Would you output all the lines below precisely as they stand, leaving each picture out?

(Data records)
■ ■ ■ ■ ■

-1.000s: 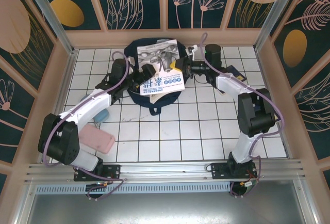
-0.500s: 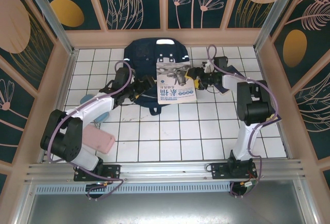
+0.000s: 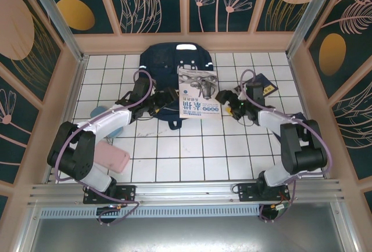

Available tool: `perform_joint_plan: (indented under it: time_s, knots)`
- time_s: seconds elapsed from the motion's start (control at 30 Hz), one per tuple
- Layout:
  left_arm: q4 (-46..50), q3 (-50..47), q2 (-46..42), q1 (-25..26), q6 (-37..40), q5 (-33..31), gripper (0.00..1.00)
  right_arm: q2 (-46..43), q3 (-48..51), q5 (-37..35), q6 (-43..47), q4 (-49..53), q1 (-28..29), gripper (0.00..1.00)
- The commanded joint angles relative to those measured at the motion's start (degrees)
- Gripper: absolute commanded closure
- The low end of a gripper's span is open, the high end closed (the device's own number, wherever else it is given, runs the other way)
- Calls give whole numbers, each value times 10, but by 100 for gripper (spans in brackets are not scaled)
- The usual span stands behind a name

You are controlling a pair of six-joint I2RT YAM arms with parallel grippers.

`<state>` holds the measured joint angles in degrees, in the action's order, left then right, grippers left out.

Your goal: Pack the student bag

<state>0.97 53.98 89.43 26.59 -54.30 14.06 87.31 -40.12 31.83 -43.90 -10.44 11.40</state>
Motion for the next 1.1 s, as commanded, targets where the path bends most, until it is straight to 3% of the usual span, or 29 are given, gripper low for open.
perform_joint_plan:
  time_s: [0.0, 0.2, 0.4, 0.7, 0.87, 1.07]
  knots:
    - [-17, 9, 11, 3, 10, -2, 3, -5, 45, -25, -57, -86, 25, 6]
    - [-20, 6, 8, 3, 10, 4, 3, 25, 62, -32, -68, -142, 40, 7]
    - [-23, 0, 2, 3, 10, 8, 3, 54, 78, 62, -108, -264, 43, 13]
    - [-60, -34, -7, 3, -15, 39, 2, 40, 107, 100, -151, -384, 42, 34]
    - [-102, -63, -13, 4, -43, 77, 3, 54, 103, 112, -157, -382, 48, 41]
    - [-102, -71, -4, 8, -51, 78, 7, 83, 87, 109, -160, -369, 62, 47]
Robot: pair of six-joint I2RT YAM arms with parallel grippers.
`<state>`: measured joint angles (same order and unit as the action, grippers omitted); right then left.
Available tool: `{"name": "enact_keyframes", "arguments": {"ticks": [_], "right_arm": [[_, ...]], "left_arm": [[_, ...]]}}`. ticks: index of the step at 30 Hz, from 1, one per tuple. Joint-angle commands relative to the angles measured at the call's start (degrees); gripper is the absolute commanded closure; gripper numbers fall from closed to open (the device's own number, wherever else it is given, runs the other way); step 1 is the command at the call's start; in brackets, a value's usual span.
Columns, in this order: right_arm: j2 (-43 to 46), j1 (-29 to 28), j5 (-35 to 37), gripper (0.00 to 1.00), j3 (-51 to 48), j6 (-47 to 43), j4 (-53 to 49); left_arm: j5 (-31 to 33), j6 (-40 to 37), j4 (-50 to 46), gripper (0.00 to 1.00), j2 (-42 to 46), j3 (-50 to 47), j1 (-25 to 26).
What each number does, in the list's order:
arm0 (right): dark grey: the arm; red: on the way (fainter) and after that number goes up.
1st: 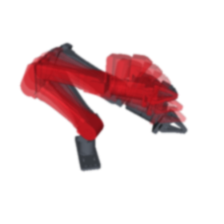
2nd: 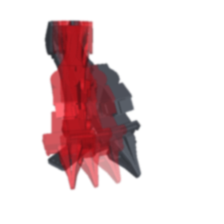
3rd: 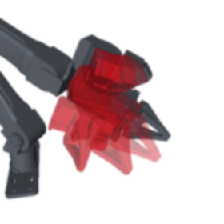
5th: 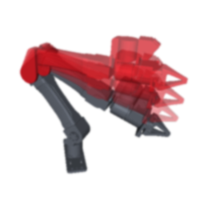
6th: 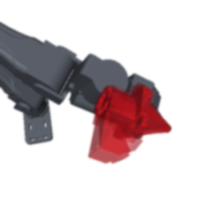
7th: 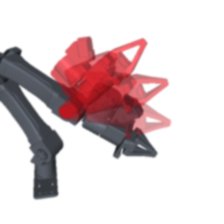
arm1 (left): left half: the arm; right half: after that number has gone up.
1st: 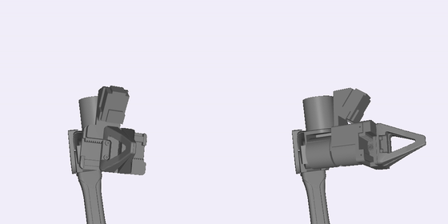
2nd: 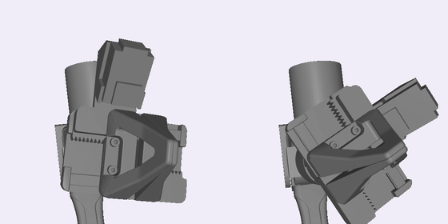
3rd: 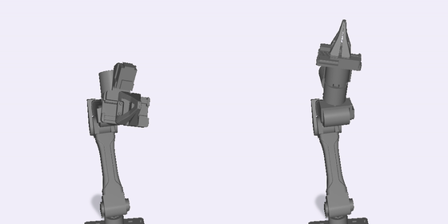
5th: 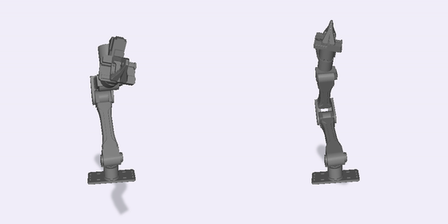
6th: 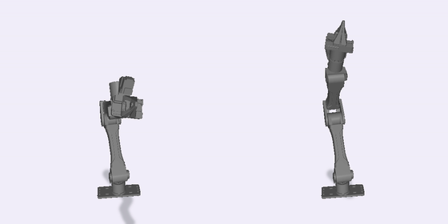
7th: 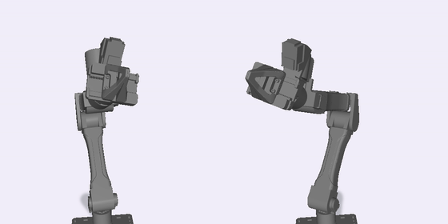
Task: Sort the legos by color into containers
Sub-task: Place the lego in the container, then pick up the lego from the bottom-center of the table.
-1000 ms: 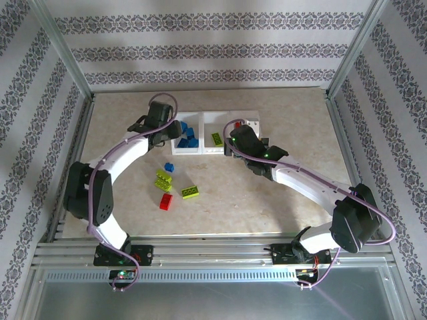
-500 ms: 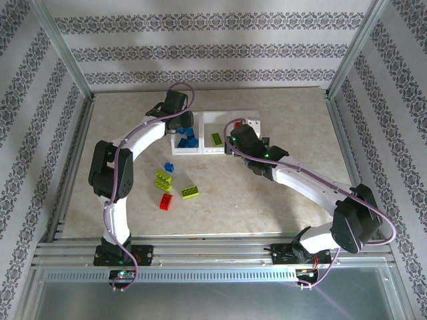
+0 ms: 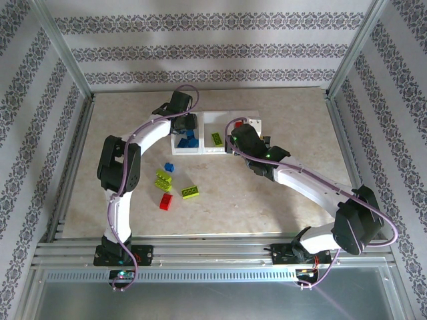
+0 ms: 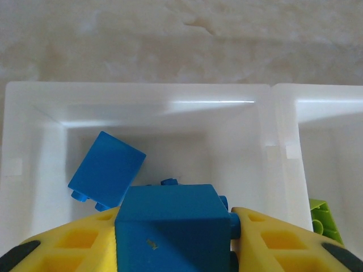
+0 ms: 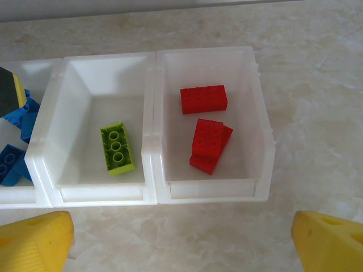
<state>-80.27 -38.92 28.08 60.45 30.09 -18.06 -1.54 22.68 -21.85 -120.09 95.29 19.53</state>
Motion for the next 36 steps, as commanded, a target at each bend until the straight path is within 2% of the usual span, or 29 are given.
{"name": "enact_keyframes", "arguments": {"ticks": [1, 7, 12, 18, 29, 36], "right_arm": [[1.27, -0.84, 1.41, 0.02, -1.28, 0.27, 1.03], [1.25, -0.86, 1.13, 0.02, -1.61, 0.38, 1.44], [1.52, -0.9, 1.27, 0.02, -1.94, 0.41, 1.65], [1.97, -0.98, 1.3, 0.02, -2.41, 0.37, 1.71], [2.07, -1.81, -1.06, 0.02, -3.2, -0.31, 1.78], [-0.92, -5.7, -5.64, 0.02, -2.96, -3.79, 2.02]], "left_arm": [[-0.77, -0.38, -0.74, 0.56, -1.02, 1.79, 0.69], [-0.24, -0.2, -0.48, 0.56, -1.06, 1.49, 0.73], [-0.13, 0.44, 0.13, 0.47, -1.2, 1.39, 0.72], [-0.89, 1.54, 0.29, 0.46, -0.26, 1.5, 0.71], [-1.28, 2.87, 2.02, 0.45, 8.69, -2.72, 0.69], [1.84, 3.01, 3.8, 0.28, 18.79, -10.2, 0.62]]}}
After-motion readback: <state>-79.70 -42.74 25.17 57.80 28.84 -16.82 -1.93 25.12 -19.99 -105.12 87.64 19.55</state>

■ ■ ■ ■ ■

ANSWER TO THIS TASK:
-1.000s: 
-0.500s: 
+0.000s: 

Available tool: `perform_joint_plan: (indented under it: time_s, knots)`
- time_s: seconds elapsed from the motion's start (control at 30 Hz), one per tuple
- Layout:
  left_arm: q4 (-46..50), q3 (-50..47), q2 (-46..42), q1 (-25..26), q6 (-37..40), q5 (-33..31), gripper (0.00..1.00)
  right_arm: q2 (-46..43), q3 (-48..51), q5 (-37..35), q6 (-43..47), q4 (-49..53), q1 (-28..29), gripper (0.00..1.00)
- The commanded joint angles relative to those measured at the motion's start (degrees)
- Gripper: absolute commanded closure
- The low end of a gripper's span is open, the high end closed (the device's own number, wherever else it is given, runs the other way)
- Calls give whole numbers, each value times 10, but by 100 for gripper (spans in brackets are not scaled)
- The usual span stands behind a name

You are controlling a pair of six-joint I2RT YAM arms with parallel grippers.

`<state>` holds the measured joint angles in degrees, in the action's order, left then right, grippers left out.

Your goal: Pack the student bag

<state>0.97 53.98 89.43 26.59 -54.30 14.06 87.31 -40.12 31.83 -43.90 -10.44 11.40</state>
Motion for the next 1.1 s, as commanded, targets where the path bends most, until it is straight to 3% of the usual span, or 29 are given, gripper low for open.
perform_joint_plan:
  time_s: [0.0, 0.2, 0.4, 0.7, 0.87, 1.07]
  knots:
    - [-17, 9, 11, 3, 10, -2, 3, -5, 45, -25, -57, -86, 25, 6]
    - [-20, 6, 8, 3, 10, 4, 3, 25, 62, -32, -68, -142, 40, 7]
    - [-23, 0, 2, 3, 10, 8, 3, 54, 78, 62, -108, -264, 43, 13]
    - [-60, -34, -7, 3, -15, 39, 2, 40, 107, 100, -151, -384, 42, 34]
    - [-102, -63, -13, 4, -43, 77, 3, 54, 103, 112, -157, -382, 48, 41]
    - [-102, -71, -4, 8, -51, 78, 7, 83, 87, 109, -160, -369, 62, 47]
Robot: pair of six-joint I2RT YAM arms with parallel grippers.
`<state>`: measured joint angles (same order and unit as the action, grippers omitted); right then left.
Available tool: `{"name": "enact_keyframes", "arguments": {"ticks": [_], "right_arm": [[_, ...]], "left_arm": [[_, ...]]}}`. ticks: index of the step at 30 Hz, from 1, one per tuple. Joint-angle commands relative to the angles measured at the call's start (degrees); gripper is the absolute commanded closure; gripper numbers fall from closed to open (the device's own number, wherever else it is given, runs the other way); step 1 is the command at the call's start; in brackets, a value's usual span.
Columns, in this order: right_arm: j2 (-43 to 46), j1 (-29 to 28), j5 (-35 to 37), gripper (0.00 to 1.00), j3 (-51 to 48), j6 (-47 to 43), j4 (-53 to 49); left_arm: j5 (-31 to 33), j6 (-40 to 37), j4 (-50 to 46), gripper (0.00 to 1.00), j2 (-42 to 46), j3 (-50 to 47), j1 (-25 to 26).
What each number does, in the list's order:
arm0 (right): dark grey: the arm; red: on the way (fainter) and after that number goes up.
1st: 
2nd: 
3rd: 
5th: 
6th: 
7th: 
arm1 (left): left half: the arm; right half: after that number has gone up.
1st: 
2nd: 
3rd: 
5th: 
6th: 
7th: 
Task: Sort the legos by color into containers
Sub-task: Place the lego in the container, then pick up the lego from the bottom-center of the table.
-1000 ms: 
-500 ms: 
+0 ms: 
+0 ms: 
+0 ms: 
<state>-80.27 -38.92 28.08 60.45 30.09 -18.06 -1.54 22.68 -21.85 -120.09 95.29 19.53</state>
Motion for the next 36 steps, as commanded, a target at each bend until the straight path is within 2% of the usual span, or 29 are given.
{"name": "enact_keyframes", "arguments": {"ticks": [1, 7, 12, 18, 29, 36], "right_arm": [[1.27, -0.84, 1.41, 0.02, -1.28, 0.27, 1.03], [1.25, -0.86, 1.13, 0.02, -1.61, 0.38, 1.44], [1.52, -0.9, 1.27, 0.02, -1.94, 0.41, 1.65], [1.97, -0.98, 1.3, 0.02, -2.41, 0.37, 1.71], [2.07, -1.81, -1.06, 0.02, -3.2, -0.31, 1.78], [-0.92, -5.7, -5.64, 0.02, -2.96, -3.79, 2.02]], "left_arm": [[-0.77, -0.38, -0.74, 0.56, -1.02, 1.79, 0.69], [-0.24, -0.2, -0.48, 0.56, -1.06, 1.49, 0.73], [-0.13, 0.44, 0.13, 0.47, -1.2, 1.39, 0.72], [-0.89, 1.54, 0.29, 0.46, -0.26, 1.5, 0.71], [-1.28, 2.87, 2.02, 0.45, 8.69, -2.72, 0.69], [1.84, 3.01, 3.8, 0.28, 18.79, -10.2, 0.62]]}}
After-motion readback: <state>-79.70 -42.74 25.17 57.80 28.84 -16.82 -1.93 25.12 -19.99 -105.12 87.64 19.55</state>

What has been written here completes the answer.